(Records drawn from a dataset)
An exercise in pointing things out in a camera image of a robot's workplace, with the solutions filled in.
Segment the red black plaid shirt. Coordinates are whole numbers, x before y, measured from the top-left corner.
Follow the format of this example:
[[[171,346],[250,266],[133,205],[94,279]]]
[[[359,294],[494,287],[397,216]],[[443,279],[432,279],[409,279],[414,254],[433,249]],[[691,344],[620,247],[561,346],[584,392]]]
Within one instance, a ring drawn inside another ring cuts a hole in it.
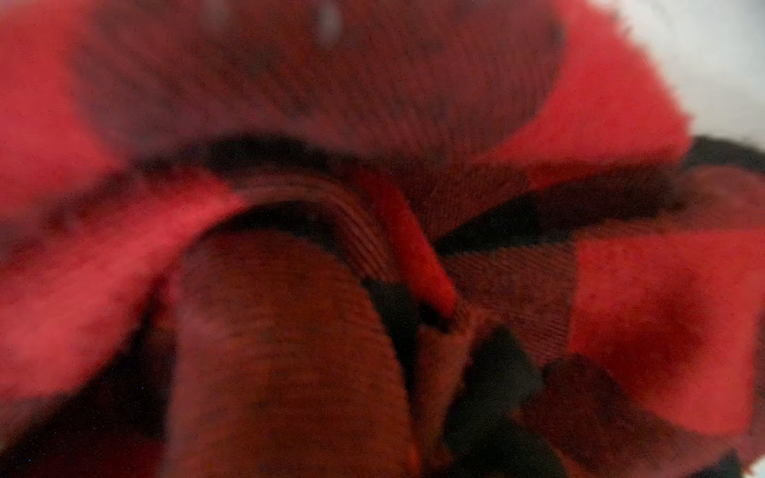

* * *

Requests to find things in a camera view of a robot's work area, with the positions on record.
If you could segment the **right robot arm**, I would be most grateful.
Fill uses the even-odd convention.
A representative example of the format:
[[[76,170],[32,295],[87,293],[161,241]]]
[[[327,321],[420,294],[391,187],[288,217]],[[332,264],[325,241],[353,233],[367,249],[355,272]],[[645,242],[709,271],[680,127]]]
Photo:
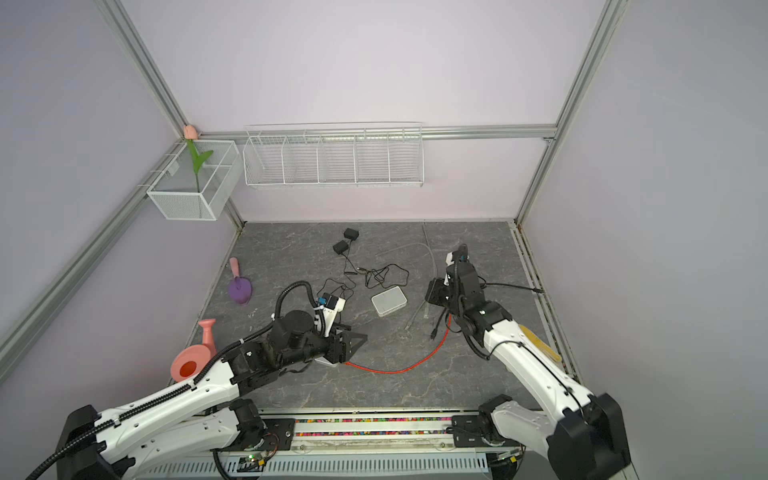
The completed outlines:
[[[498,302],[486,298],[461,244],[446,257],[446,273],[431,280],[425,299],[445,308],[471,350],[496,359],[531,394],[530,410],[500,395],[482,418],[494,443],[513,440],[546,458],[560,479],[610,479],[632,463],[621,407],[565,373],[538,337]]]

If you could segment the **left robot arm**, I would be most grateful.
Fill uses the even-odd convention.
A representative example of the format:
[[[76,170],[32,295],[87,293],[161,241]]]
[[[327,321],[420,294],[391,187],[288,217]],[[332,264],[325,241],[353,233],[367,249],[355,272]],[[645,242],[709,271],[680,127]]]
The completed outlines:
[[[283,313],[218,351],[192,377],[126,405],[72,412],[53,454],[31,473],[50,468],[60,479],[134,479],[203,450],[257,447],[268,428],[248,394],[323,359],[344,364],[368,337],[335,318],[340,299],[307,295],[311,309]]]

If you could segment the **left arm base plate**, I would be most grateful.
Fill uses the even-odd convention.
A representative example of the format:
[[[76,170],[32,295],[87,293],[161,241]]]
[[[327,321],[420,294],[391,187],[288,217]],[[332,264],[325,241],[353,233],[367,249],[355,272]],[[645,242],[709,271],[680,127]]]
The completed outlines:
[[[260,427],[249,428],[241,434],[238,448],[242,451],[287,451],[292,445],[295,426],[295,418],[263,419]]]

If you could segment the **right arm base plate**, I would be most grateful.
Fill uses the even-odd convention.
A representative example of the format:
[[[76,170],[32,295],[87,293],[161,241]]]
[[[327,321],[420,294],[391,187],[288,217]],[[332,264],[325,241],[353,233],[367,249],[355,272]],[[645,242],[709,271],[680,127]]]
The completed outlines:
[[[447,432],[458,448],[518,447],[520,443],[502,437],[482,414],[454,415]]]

(YOUR ASSIGNMENT)
Lines to set down from above: the line with "[[[171,346],[250,266],[133,205],[94,279]]]", the line with "Within one instance, a", and every line between, each exactly as written.

(TASK SOLUTION)
[[[171,346],[250,266],[133,205],[94,279]]]
[[[359,294],[494,287],[397,216]],[[443,279],[432,279],[409,279],[414,254],[433,249]],[[691,344],[620,247],[561,346],[584,392]]]
Within one instance, a ring drawn inside another ring cuts a hole in it.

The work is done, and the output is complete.